## WHAT YOU HAVE TO DO
Return all lines from the entries below in which the word "yellow" is present.

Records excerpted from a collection
Segment Open

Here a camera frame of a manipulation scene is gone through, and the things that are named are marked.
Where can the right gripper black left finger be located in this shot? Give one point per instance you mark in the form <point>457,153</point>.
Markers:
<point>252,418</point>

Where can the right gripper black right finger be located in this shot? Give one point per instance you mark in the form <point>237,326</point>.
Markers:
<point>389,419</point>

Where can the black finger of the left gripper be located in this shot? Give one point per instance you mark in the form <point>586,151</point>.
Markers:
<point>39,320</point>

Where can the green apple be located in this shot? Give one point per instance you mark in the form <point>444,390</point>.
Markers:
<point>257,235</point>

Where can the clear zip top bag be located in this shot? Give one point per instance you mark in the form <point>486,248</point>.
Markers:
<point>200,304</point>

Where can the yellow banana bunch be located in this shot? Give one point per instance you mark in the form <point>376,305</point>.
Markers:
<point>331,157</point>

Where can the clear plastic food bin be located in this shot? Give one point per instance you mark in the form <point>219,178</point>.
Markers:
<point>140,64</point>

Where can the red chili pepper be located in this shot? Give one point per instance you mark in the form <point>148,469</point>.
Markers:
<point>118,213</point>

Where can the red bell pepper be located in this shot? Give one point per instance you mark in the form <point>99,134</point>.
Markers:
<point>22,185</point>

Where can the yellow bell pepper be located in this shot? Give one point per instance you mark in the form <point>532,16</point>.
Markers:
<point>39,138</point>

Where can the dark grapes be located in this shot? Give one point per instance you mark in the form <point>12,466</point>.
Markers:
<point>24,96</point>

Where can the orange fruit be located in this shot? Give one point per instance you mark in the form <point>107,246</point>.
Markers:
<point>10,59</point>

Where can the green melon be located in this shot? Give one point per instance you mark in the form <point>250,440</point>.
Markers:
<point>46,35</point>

Segment Closed

## SOLUTION TO THIS EXERCISE
Where can the yellow banana bunch be located in this shot? Give one point per instance you mark in the form <point>376,305</point>.
Where can the yellow bell pepper be located in this shot? Give one point per instance you mark in the form <point>532,16</point>.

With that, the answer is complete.